The Inbox - Friday the 13th of June Edition, 2014

  • Netflix is challenging the lawsuit filed against it by its former content acquisitions executive Jerry Kowal, whom Netflix fired before he could resign to work for Amazon last summer.  Kowal's claims against Netflix - which we examined earlier - include defamation.  Netflix now claims that Kowal took its confidential documents - downloading them while on vacation weeks before he left for Amazon.  
  • A 48-year-old former director of Disney's story department has sued Disney in Los Angeles Superior Court for age discrimination, claiming that Disney fired him after 26 years and replaced him with a woman in her late 20s or early 30s.  
  • Twitter's COO Ali Rowghani resigned this week, although he will continue as an employee of the company.  Reportedly, he had little to do after CEO Dick Costolo took on more responsibilities at the struggling company.  Rowghani and Costolo exchanged friendly tweets about his resignation, so we would be surprised to see a suit by suit emerge.
  • SunTrust Bank is paying $300,000 to settle a charge by the EEOC that one of its branch managers in Sarasota sexually harassed three women who reported to him by, for example, allegedly repeatedly trapping one of them at the teller's desk using his body and telling another that she should wear a bathing suit to work.

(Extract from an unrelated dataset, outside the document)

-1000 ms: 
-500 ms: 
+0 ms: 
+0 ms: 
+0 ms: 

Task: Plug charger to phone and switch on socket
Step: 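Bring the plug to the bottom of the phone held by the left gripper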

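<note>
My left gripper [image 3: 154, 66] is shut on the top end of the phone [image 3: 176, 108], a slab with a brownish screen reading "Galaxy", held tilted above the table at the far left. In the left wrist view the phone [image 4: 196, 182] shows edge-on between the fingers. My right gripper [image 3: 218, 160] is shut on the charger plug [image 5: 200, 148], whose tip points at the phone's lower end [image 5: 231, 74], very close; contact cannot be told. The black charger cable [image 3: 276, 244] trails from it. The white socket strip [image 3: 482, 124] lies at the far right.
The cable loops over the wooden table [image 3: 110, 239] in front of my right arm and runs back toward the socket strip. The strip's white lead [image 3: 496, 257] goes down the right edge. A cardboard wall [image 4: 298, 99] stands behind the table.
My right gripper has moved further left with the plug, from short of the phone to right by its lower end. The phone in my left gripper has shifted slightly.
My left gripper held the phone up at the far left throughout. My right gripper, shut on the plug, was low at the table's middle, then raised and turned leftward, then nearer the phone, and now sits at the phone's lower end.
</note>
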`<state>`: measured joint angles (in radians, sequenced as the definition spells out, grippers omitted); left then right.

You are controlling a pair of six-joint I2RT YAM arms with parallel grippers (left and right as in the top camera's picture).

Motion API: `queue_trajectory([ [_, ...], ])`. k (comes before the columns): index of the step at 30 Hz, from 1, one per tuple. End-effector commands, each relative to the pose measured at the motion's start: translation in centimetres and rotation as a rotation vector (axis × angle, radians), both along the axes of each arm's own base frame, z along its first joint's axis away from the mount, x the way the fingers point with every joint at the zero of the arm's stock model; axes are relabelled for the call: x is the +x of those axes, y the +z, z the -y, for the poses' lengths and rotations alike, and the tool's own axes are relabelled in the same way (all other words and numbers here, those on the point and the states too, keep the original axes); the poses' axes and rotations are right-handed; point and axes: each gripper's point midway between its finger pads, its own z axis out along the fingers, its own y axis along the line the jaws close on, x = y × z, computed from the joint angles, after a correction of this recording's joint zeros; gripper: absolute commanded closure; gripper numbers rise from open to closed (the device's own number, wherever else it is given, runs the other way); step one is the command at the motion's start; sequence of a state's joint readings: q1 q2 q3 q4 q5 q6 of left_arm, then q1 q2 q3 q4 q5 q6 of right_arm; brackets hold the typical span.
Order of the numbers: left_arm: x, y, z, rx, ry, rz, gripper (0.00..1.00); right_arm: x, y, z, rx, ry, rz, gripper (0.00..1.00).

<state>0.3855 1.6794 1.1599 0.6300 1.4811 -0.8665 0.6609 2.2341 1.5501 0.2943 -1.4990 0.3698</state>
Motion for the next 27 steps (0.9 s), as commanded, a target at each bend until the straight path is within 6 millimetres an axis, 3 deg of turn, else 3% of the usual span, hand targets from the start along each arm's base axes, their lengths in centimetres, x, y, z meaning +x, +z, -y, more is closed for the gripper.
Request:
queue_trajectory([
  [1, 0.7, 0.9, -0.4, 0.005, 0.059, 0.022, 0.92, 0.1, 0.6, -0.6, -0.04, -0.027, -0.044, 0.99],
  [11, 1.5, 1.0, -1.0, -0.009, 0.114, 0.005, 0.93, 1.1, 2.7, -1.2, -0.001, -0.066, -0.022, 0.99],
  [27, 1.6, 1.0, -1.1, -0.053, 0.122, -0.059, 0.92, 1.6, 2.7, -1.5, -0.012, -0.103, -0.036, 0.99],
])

The Inbox: Sunny Summer Skies Edition

Picture of sunny skySummer humidity has arrived here in the mid-Atlantic, but the skies are blue and the thermometer isn’t creeping above 90 as of yet.  Here are some tidbits of executive-employer news to print and read in the shade when it’s time to cool off: 

  • Not that the White House needed more controversy right now, but the Office of Special Counsel is investigating 37 whistleblower claims arising from 19 different Veterans Administration facilities, reports Jack Moore of Federal News Radio.  The range of misconduct that the whistleblowers allegedly disclosed includes “improper scheduling practices, the misuse of agency funds and inappropriately restraining patients.”
  • Chris Cassidy of the Boston Herald writes that the Massachusetts House Speaker, Robert DeLeo, and the state’s governor, Deval Patrick, are clashing over noncompete agreements.  Patrick has been pushing to ban the prohibitions, while DeLeo and his allies argue that they should remain because employees have shown a willingness to live with them.
  • “I’m Number One!”  In the CEO world, the top-ranked executive in terms of compensation is Charif Souki of Cheniere Energy Inc., who raked in $142 million last year.  Now, Souki’s compensation has sparked a disgruntled shareholder lawsuit, according to Zain Shauk, Caleb Melby and Laura Marcinek of Bloomberg.  The lawsuit has led Cheniere to push off its annual meeting by three months.  Shareholder advisory firms are telling the company’s stockholders that they should not vote to approve further expansion of its executive compensation.
  • Darren Heitner, writing for Forbes, brought us the story of a football agent’s lawsuit against Octagon, his former employer.   Doug Hendrickson, who now works for Relativity Sports, alleges that the noncompete provision in his employment agreement with Octagon is an illegal restraint of trade under California law.  Hendrickson has represented Marshawn Lynch in the past; no word as to whether his lawyers are familiar with Beast Mode.